What you have to do - Each line below is to be repeated exactly; any picture is to be left out.

Recorded information -
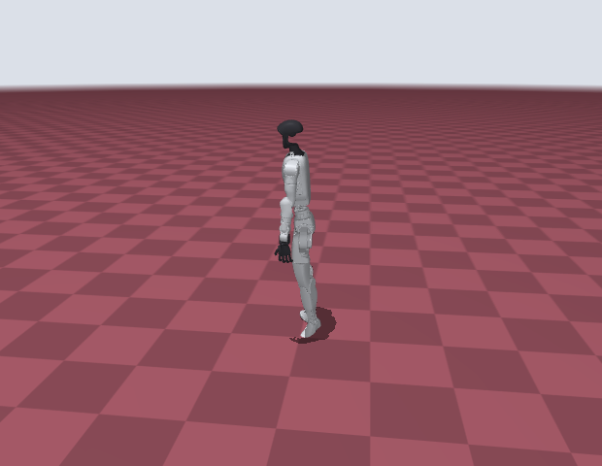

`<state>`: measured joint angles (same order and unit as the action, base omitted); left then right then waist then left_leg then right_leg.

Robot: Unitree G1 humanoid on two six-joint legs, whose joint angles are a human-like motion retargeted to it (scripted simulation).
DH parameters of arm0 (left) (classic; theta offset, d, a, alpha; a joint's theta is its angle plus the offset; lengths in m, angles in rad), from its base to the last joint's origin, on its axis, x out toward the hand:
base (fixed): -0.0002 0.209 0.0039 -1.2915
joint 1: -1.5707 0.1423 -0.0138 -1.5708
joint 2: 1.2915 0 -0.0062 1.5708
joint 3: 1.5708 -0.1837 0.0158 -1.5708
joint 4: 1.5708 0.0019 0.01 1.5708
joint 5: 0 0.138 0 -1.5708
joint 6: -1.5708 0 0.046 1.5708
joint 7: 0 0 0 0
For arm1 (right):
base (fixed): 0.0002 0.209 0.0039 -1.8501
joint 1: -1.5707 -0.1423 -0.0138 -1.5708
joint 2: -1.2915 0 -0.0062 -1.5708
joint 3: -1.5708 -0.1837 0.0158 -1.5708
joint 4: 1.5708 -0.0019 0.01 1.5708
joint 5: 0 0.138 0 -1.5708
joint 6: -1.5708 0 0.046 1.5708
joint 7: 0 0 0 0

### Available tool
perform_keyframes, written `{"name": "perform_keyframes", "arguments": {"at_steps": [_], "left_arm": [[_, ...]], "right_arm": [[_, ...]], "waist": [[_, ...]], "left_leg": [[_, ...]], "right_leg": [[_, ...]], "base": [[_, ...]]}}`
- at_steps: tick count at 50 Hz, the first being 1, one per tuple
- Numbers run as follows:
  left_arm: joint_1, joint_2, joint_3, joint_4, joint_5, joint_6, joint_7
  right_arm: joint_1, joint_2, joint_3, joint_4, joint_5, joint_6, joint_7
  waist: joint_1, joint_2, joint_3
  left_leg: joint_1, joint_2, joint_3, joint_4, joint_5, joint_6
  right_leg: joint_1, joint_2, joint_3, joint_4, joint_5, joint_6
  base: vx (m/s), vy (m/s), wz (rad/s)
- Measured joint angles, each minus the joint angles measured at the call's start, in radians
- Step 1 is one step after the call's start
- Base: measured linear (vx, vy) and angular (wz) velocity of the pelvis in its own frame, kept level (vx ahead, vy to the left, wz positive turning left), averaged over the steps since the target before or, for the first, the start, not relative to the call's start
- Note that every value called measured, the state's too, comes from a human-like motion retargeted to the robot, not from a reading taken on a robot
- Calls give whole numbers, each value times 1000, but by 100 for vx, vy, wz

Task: In place motions

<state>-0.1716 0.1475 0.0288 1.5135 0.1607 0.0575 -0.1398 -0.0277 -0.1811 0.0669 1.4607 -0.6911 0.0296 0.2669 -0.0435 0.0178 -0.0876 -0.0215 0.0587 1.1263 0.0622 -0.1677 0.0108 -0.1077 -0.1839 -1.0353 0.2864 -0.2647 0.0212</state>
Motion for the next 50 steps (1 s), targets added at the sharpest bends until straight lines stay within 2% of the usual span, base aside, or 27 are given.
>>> {"name": "perform_keyframes", "arguments": {"at_steps": [3, 7, 13, 18, 20, 22, 25, 28, 30, 33, 38, 42, 43, 45, 47, 48, 50], "left_arm": [[18, -7, 34, 10, 4, 2, 24], [28, -13, 52, 20, -20, -2, 20], [3, -23, -4, 38, 16, -4, 28], [-7, -68, -25, 39, 12, -13, 29], [4, -87, -14, 28, 10, -19, 34], [22, -95, 3, 14, 3, -29, 37], [53, -81, 35, -2, -10, -36, 35], [76, -49, 66, 3, -2, -31, 34], [92, -33, 82, 13, -4, -26, 37], [108, -22, 116, 30, -14, -17, 33], [159, -28, 175, 27, -30, -15, 26], [190, -34, 188, 40, -28, -14, 23], [198, -33, 185, 47, -27, -13, 23], [213, -28, 177, 62, -24, -11, 22], [227, -27, 179, 76, -17, -7, 17], [234, -28, 190, 82, -13, -4, 11], [234, -30, 196, 94, -7, 2, 6]], "right_arm": [[-20, 5, 1, 3, -6, 11, -4], [-17, 24, -5, -14, -11, 2, 2], [29, 51, -71, 34, 36, 29, -24], [76, 44, -133, 105, 62, 57, -35], [85, 35, -149, 137, 58, 72, -44], [80, 29, -150, 160, 46, 88, -48], [56, 29, -127, 171, 24, 105, -42], [29, 40, -107, 144, 13, 94, -20], [16, 48, -90, 111, 6, 80, -3], [-13, 50, -60, 60, -11, 56, 16], [-61, 47, -10, -2, -54, 33, 25], [-82, 50, 13, -23, -49, 25, 31], [-81, 54, 17, -23, -43, 24, 33], [-76, 61, 27, -17, -31, 24, 39], [-73, 65, 40, 4, -32, 28, 46], [-71, 68, 50, 17, -42, 35, 45], [-50, 76, 53, 31, -53, 48, 25]], "waist": [[42, -23, -14], [1, -20, -19], [-140, 47, -21], [-175, 77, -40], [-162, 83, -60], [-162, 81, -73], [-171, 50, -84], [-162, -13, -78], [-124, -39, -65], [-42, -64, -44], [39, -84, -10], [97, -64, 30], [105, -51, 40], [103, -19, 63], [35, 11, 55], [2, 26, 44], [-17, 33, 34]], "left_leg": [[22, -21, 121, 1, -8, -26], [40, -10, 202, 38, -10, -44], [55, 59, 184, 79, 7, -61], [85, 71, 174, 92, 8, -86], [97, 66, 190, 96, 21, -88], [111, 69, 193, 125, 42, -64], [99, 103, 114, 261, 88, -5], [54, 123, -6, 435, 72, 117], [-21, 121, -179, 533, 38, 94], [-166, 33, -479, 594, -5, 39], [-260, -122, -752, 456, -41, 58], [-292, -209, -1001, 294, -31, 30], [-277, -210, -1035, 238, -17, 19], [-228, -201, -1068, 127, 126, 56], [-166, -178, -1058, 78, 80, 28], [-162, -135, -982, 67, 86, 14], [-155, -144, -1065, 44, 100, 15]], "right_leg": [[0, -14, -63, -11, 74, -12], [-51, -17, 39, -5, 132, -21], [-23, 20, 19, -9, 105, 10], [26, 33, 2, -36, 98, 75], [25, 33, 26, -46, 95, 73], [14, 24, 71, -55, 89, 40], [-17, -19, 156, -54, 85, -9], [-51, -75, 253, -45, 93, -16], [-70, -77, 315, -54, 108, -23], [-110, -68, 404, -74, 143, -28], [-166, -53, 557, -98, 194, -38], [-164, 7, 641, -114, 215, -48], [-153, 34, 659, -118, 217, -54], [-116, 98, 692, -134, 223, -67], [-89, 133, 680, -152, 227, -70], [-83, 150, 683, -160, 228, -69], [-64, 169, 692, -176, 229, -68]], "base": [[-10, 11, -334], [-8, 5, -159], [1, 1, 20], [13, 11, 19], [18, 17, -47], [13, 15, -62], [5, 11, -92], [-7, 8, -120], [-12, 12, -191], [-17, 16, -233], [-14, 16, -205], [-6, 7, -191], [5, -3, -148], [13, -8, -92], [20, -10, 2], [20, -10, -18], [14, -12, -51]]}}
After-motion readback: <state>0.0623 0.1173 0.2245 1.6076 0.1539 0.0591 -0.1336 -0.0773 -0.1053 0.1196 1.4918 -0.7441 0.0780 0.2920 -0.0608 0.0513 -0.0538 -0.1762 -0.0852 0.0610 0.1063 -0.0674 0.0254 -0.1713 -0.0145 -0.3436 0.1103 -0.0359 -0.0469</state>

Response to this exercise -
`<state>`: measured joint angles (same order and unit as the action, base omitted); left then right then waist then left_leg then right_leg.

Robot: Unitree G1 humanoid on two six-joint legs, whose joint angles are a human-like motion retargeted to it (scripted simulation).
DH parameters of arm0 (left) (classic; theta offset, d, a, alpha; a joint's theta is its angle plus the offset; lengths in m, angles in rad), from its base to the last joint's origin, on its axis, x out toward the hand:
base (fixed): -0.0002 0.209 0.0039 -1.2915
joint 1: -1.5707 0.1423 -0.0138 -1.5708
joint 2: 1.2915 0 -0.0062 1.5708
joint 3: 1.5708 -0.1837 0.0158 -1.5708
joint 4: 1.5708 0.0019 0.01 1.5708
joint 5: 0 0.138 0 -1.5708
joint 6: -1.5708 0 0.046 1.5708
joint 7: 0 0 0 0
For arm1 (right):
base (fixed): 0.0002 0.209 0.0039 -1.8501
joint 1: -1.5707 -0.1423 -0.0138 -1.5708
joint 2: -1.2915 0 -0.0062 -1.5708
joint 3: -1.5708 -0.1837 0.0158 -1.5708
joint 4: 1.5708 -0.0019 0.01 1.5708
joint 5: 0 0.138 0 -1.5708
joint 6: -1.5708 0 0.046 1.5708
joint 7: 0 0 0 0

### Available tool
perform_keyframes, written `{"name": "perform_keyframes", "arguments": {"at_steps": [_], "left_arm": [[_, ...]], "right_arm": [[_, ...]], "waist": [[_, ...]], "left_leg": [[_, ...]], "right_leg": [[_, ...]], "base": [[_, ...]]}}`
- at_steps: tick count at 50 Hz, the first being 1, one per tuple
- Numbers run as follows:
  left_arm: joint_1, joint_2, joint_3, joint_4, joint_5, joint_6, joint_7
  right_arm: joint_1, joint_2, joint_3, joint_4, joint_5, joint_6, joint_7
  waist: joint_1, joint_2, joint_3
  left_leg: joint_1, joint_2, joint_3, joint_4, joint_5, joint_6
  right_leg: joint_1, joint_2, joint_3, joint_4, joint_5, joint_6
  base: vx (m/s), vy (m/s), wz (rad/s)
- Measured joint angles, each minus the joint angles measured at the call's start, in radians
- Step 1 is one step after the call's start
- Base: measured linear (vx, vy) and angular (wz) velocity of the pelvis in its own frame, kept level (vx ahead, vy to the left, wz positive turning left), averaged over the steps since the target before or, for the first, the start, not relative to the call's start
- Note that every value called measured, the state's too, comes from a human-like motion retargeted to the robot, not from a reading taken on a robot
- Calls give whole numbers, each value times 1000, but by 100 for vx, vy, wz

Task: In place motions

<state>-0.1716 0.1475 0.0288 1.5135 0.1607 0.0575 -0.1398 -0.0277 -0.1811 0.0669 1.4607 -0.6911 0.0296 0.2669 -0.0435 0.0178 -0.0876 -0.0215 0.0587 1.1263 0.0622 -0.1677 0.0108 -0.1077 -0.1839 -1.0353 0.2864 -0.2647 0.0212</state>
Motion for the next 50 steps (1 s), targets added at the sharpest bends until straight lines stay within 2% of the usual span, base aside, or 27 are given.
>>> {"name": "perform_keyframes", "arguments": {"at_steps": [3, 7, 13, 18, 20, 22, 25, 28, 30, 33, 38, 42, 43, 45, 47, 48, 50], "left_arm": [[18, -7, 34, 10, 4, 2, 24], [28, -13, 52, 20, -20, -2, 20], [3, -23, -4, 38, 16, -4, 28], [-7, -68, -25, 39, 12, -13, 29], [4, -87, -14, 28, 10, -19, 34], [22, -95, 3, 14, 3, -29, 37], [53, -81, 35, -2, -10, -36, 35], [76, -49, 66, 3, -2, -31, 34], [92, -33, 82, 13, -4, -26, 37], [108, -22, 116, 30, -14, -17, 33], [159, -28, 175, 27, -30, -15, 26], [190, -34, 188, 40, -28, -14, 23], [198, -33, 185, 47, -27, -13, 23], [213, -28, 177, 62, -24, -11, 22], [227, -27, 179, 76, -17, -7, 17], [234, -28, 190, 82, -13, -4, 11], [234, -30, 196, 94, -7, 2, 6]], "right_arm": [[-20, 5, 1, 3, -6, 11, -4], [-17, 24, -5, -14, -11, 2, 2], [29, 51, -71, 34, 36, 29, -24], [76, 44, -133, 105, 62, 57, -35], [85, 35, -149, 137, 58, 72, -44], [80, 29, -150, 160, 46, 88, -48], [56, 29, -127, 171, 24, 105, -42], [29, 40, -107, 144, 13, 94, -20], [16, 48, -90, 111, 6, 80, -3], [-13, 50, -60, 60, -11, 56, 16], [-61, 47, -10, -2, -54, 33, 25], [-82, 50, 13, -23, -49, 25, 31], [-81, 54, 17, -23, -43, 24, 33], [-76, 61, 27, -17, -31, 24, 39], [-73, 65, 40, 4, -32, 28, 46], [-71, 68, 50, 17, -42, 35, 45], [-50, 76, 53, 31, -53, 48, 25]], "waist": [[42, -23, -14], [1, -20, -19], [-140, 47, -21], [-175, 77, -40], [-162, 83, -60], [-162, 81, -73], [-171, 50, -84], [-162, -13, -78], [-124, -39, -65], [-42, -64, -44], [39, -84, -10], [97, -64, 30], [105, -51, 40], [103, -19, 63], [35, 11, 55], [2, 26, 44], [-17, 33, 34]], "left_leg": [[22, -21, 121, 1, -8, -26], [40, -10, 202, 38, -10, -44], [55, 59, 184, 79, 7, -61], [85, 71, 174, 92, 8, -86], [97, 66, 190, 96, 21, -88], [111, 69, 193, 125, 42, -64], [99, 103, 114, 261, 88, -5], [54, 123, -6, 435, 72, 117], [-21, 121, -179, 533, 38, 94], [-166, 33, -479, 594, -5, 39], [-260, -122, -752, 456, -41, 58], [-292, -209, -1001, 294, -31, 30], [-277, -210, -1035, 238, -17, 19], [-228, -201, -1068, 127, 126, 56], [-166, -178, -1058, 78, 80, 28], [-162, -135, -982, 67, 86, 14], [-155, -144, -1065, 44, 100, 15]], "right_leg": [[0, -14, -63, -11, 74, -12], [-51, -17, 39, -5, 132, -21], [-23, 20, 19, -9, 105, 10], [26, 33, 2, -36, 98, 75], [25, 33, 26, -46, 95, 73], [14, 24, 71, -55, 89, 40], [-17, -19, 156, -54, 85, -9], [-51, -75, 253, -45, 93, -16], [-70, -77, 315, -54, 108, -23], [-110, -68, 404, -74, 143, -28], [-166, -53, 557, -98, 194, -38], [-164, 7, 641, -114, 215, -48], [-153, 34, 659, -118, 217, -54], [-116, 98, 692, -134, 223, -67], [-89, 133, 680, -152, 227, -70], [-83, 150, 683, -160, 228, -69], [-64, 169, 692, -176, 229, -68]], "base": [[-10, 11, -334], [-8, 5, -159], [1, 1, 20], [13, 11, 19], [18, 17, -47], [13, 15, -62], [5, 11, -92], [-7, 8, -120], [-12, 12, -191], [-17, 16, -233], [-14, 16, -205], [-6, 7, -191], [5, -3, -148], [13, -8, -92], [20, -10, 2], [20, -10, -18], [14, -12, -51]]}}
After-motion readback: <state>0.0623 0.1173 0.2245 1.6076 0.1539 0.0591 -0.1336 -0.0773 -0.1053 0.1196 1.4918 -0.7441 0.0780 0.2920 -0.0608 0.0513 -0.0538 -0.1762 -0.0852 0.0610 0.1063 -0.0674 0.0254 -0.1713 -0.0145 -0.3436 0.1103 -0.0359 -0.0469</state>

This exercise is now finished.